2018 Year-in-Review: The NoPetya/Petya Ransomware Incidents

The NoPetyaPetya Ransomware Incidents

For 2018, we in Hackercombat.com have discussed the implications of NoPetya/Petya ransomware multiple times, it was featured in at least 6 articles in this website. The Petya and NoPetya families of ransomware are distinguished from other infamous ransomware like the WannaCry worm of 2017, since the former were developed by a state-actor instead of private virus authors. A state-actor is used for people sponsored by a country to act on something, whether the action is legal or illegal. A state-actor pursues the interest of his host country, mostly for espionage or cyber attacks against its perceived enemies.

In many publications, especially from antivirus vendors, the Petya/NoPetya family of ransomware are linked to state-actors allegedly funded by the Russian Federation. The first version, dubbed Petya was first identified two years ago, in 2016 with the goal of asking victims to pay a price in order for the malware to decrypt the user files. It takes control of the hard drive’s boot sector, rewriting the MBR with its own code which runs before Windows launches.

It initially asked ransom payment using real world currency, but later evolved to demand for payment in Bitcoins, definitely a move in order to anonymize the ransom transactions. NoPetya is an evolution of Petya, as it has specific targets instead of randomly infecting computers regardless of geographical location. The well known target of the NoPetya ransomware detected in the wild is the state of Ukraine, a former Soviet state, who separated from the latter after the cold war.
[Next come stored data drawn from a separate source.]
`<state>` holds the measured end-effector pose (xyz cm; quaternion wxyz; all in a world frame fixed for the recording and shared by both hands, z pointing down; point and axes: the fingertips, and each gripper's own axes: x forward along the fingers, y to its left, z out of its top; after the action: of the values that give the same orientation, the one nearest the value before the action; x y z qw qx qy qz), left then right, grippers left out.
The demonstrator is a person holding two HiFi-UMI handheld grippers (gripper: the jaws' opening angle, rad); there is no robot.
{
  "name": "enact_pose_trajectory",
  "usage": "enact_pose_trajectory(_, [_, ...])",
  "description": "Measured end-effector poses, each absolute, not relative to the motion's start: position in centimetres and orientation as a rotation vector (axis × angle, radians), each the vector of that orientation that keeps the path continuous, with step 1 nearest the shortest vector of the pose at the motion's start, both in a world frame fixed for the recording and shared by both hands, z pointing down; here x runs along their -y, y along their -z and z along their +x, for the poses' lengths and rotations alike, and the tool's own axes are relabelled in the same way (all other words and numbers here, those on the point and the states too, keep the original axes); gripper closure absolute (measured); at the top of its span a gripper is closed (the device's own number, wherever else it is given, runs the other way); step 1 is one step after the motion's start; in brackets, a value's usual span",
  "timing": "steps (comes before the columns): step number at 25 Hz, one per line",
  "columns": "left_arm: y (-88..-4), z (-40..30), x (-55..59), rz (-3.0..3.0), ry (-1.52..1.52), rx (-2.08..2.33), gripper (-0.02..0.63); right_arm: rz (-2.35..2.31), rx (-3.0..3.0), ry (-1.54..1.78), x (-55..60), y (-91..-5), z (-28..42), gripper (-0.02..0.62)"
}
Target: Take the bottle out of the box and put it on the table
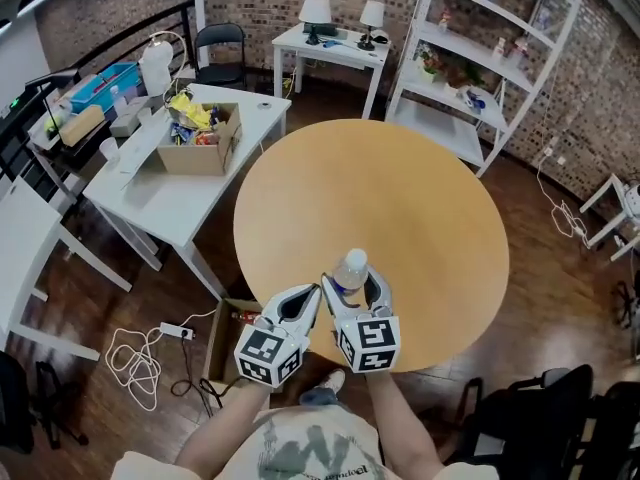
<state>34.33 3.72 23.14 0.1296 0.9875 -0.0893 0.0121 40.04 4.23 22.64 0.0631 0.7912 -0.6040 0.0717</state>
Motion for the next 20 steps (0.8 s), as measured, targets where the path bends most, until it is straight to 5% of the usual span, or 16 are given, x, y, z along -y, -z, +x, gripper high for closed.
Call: enact_pose_trajectory(20, [-27.0,46.0,-8.0,2.879,-0.237,0.039,0.609,2.565,1.476,-0.293,-9.6,-29.7,53.8,0.299])
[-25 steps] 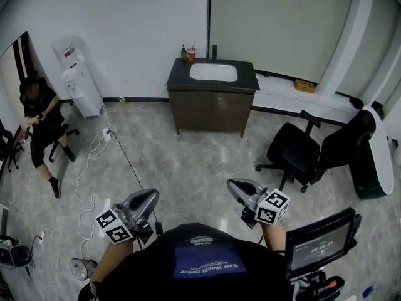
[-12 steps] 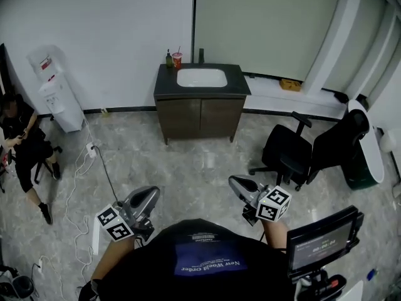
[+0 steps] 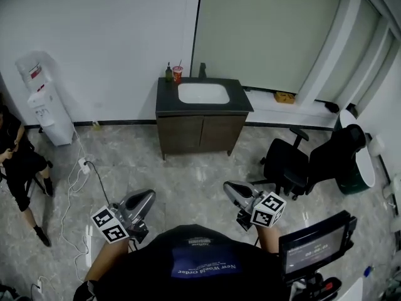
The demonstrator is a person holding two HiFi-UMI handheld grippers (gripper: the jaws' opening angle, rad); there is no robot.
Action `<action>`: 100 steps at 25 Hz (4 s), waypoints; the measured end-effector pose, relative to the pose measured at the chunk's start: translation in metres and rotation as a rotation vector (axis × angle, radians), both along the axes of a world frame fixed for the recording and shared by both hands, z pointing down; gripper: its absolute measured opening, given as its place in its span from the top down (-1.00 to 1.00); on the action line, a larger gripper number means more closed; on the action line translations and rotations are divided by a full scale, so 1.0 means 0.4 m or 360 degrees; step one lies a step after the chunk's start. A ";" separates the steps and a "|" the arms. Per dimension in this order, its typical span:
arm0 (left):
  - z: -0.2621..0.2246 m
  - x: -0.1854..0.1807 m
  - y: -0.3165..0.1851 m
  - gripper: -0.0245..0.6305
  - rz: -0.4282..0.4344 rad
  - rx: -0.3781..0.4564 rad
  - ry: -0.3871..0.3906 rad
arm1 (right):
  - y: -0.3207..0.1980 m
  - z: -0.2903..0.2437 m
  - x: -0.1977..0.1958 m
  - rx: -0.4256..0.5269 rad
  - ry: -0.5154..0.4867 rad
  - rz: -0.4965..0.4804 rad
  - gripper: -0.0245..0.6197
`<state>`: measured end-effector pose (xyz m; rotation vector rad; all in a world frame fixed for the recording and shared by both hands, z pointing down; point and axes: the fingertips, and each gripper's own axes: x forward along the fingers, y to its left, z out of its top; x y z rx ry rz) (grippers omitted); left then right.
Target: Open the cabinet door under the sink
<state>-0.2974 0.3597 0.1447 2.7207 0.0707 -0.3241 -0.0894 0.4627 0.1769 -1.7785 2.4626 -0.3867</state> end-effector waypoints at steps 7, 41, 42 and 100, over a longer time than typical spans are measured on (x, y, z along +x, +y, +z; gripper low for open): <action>0.029 0.015 -0.119 0.93 -0.0038 -0.0075 -0.0027 | -0.126 0.007 0.036 -0.0057 -0.0022 -0.0009 0.93; 0.054 0.815 -0.491 0.93 -0.0153 -0.0091 -0.0188 | -0.599 0.168 0.801 -0.0104 -0.0102 -0.0242 0.93; 0.061 0.825 -0.512 0.93 -0.0130 -0.0092 -0.0177 | -0.615 0.171 0.805 -0.0105 -0.0080 -0.0233 0.93; 0.378 1.106 -1.178 0.93 -0.0635 -0.0482 -0.0288 | -1.473 0.482 0.831 -0.0256 0.0423 -0.1210 0.93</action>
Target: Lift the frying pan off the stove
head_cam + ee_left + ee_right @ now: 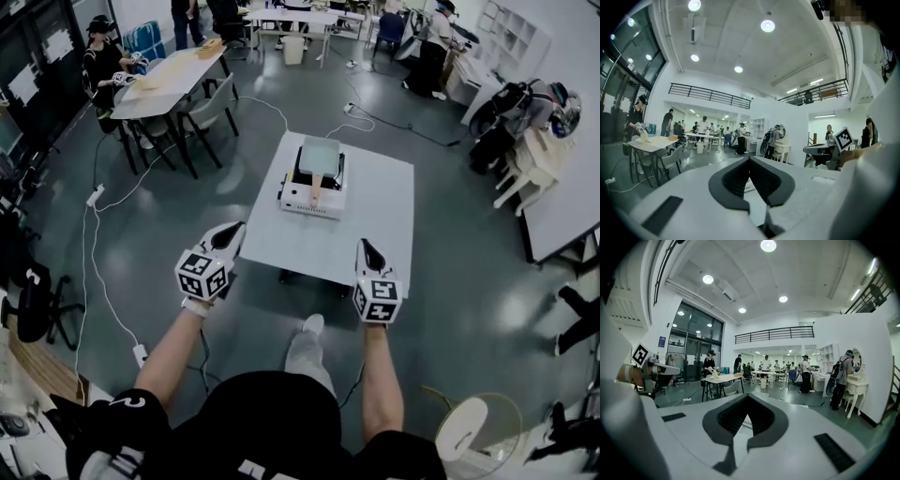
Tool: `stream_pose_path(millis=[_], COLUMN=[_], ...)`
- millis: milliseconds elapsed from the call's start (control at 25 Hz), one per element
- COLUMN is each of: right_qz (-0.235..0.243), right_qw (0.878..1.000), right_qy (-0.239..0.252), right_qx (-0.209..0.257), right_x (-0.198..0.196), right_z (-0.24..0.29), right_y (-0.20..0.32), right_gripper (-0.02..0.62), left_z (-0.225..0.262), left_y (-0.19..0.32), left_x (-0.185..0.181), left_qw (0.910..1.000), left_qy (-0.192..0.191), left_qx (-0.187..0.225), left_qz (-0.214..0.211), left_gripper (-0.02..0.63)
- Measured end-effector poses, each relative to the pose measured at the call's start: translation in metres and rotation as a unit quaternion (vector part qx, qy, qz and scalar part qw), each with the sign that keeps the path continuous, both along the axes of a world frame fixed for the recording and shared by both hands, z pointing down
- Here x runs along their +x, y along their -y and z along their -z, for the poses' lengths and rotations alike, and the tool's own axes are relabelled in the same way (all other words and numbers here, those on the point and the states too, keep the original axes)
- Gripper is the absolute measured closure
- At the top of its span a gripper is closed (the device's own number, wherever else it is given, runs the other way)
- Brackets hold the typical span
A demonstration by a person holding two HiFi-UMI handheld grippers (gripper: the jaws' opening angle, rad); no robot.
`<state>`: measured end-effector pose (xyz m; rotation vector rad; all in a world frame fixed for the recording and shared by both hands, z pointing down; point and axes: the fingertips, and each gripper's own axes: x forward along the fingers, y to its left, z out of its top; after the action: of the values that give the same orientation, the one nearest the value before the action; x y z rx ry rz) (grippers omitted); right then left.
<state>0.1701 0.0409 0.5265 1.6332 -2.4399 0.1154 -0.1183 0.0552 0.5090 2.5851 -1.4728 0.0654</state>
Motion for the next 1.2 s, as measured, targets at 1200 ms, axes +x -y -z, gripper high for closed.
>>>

Allegedly, the state-actor made NoPetya to infect computers belonging to the government owned and controlled corporation, a oil company named Rosneft headquartered in Ukraine. The new NotPetya has been diagnosed as not containing a similar ‘killswitch’ or emergency stop like Petya before it, but there is a possibility to prevent the encryption itself from being executed if the worm infects a PC. The malware checks for whether the PC is already infected by seeing if a particular file exists. If the file exists, the program closes.
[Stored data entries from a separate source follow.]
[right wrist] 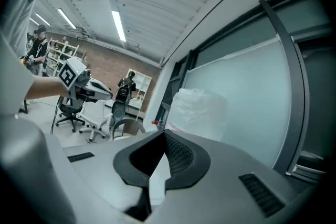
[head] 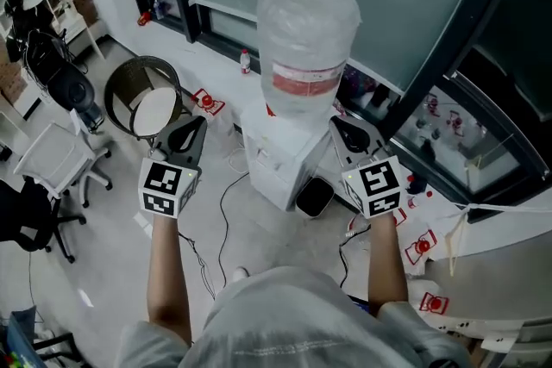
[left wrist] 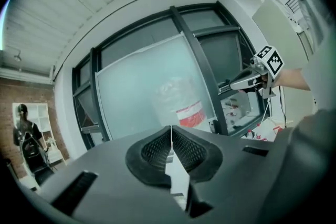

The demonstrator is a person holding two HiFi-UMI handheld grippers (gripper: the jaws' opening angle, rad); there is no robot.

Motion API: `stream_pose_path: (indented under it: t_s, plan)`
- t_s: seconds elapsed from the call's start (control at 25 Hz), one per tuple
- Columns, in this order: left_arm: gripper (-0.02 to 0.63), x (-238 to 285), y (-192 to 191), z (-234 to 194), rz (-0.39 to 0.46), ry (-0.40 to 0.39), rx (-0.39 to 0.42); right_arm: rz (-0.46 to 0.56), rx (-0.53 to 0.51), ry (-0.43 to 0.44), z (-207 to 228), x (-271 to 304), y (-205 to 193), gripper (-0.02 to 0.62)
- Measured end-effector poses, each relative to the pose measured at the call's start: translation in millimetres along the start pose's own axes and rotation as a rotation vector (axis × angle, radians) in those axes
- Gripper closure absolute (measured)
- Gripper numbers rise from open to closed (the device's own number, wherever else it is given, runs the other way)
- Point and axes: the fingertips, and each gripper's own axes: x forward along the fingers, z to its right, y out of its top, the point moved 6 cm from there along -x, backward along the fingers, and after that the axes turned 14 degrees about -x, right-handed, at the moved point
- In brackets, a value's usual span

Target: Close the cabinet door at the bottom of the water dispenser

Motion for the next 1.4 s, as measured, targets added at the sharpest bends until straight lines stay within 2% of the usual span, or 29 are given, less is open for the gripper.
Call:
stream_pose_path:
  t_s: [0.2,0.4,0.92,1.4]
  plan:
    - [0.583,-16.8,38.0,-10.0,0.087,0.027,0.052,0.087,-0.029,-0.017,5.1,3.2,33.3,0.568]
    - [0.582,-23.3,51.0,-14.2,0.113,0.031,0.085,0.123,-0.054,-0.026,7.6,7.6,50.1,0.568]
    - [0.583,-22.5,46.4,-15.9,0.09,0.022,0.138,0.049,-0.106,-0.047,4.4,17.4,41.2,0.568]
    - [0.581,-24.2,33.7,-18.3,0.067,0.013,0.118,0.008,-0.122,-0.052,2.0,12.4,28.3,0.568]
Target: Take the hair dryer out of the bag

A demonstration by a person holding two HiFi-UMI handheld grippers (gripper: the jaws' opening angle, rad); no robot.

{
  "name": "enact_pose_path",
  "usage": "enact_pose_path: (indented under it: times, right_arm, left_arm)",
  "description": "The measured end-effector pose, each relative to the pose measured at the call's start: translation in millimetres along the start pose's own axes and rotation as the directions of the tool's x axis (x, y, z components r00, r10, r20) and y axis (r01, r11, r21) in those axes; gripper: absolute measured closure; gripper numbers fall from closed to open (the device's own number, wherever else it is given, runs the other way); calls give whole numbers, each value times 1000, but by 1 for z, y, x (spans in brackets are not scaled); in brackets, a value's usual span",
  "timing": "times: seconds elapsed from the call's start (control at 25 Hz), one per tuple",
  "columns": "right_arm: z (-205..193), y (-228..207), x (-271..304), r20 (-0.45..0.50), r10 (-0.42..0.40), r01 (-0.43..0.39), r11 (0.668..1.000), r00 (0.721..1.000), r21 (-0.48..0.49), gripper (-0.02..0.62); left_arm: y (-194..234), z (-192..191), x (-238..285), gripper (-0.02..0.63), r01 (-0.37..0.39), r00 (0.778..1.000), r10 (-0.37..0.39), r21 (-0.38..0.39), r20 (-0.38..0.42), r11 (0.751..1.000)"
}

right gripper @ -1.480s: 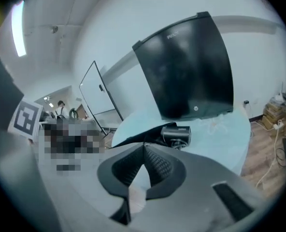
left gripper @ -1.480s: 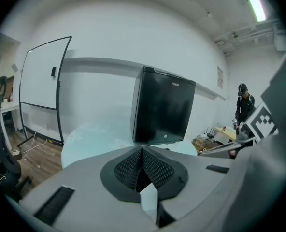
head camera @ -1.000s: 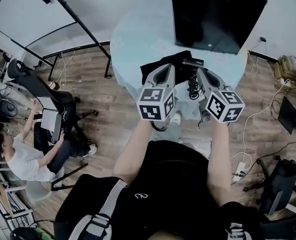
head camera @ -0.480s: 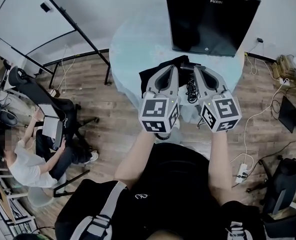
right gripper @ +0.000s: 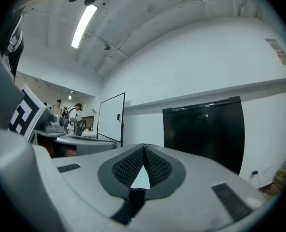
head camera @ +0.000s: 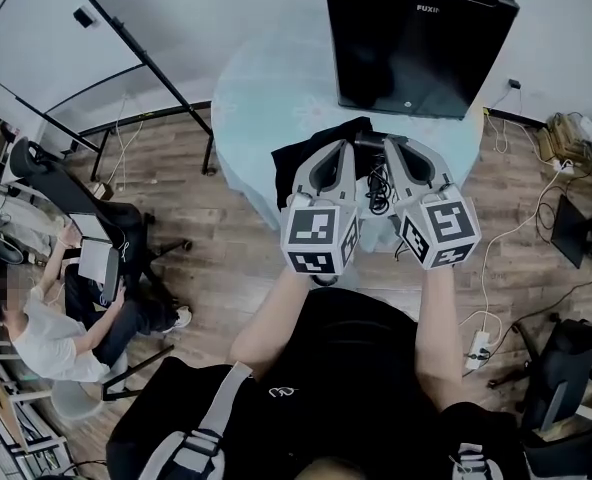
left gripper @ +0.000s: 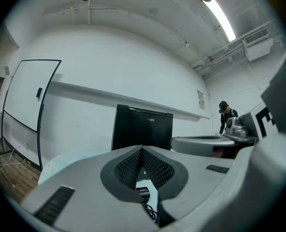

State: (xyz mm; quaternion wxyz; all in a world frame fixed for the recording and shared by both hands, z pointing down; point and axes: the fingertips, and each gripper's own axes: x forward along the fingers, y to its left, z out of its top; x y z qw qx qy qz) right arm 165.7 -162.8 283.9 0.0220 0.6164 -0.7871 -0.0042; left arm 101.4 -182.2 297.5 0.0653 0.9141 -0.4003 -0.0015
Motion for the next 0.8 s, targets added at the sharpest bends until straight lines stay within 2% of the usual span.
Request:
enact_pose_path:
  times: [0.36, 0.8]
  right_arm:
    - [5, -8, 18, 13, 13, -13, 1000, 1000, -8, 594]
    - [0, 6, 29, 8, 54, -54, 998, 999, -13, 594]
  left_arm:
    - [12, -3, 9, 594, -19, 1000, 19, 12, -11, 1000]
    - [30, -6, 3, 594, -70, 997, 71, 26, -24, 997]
According to IT security specialist at the company CSIS Peter Kruse, it has long been clear that the arrow pointed to Russia. NotPetya targeted companies in Ukraine, and it was not expected that so many others would be affected. “It was a murderous destructive code, whose sole purpose was to destabilize. Such a modus operandi, where you would only destroy systems in Ukraine. It smelled from the start (it is coming from) Russia. It is part of a larger political game that is unfolding right now and becoming more and more significant. The different countries are upgrading within cyber capacity and actively using it. We will see much more of that,” says Peter Kruse.

The attack was apparently put in place to decimate Ukrainian IT infrastructure. An ongoing project for the Sandworm group, which is also behind the hacking attacks on power plants, which, according to Wired, has darkened Ukraine several times. Four hospitals in Kiev alone were hit by six power providers, two airports and at least 22 Ukrainian banks. This prompted the Minister of Infrastructure to declare the ‘government dead’, as the ransom was coded to never be able to decrypt the victim’s files, regardless of whether the ransom was paid.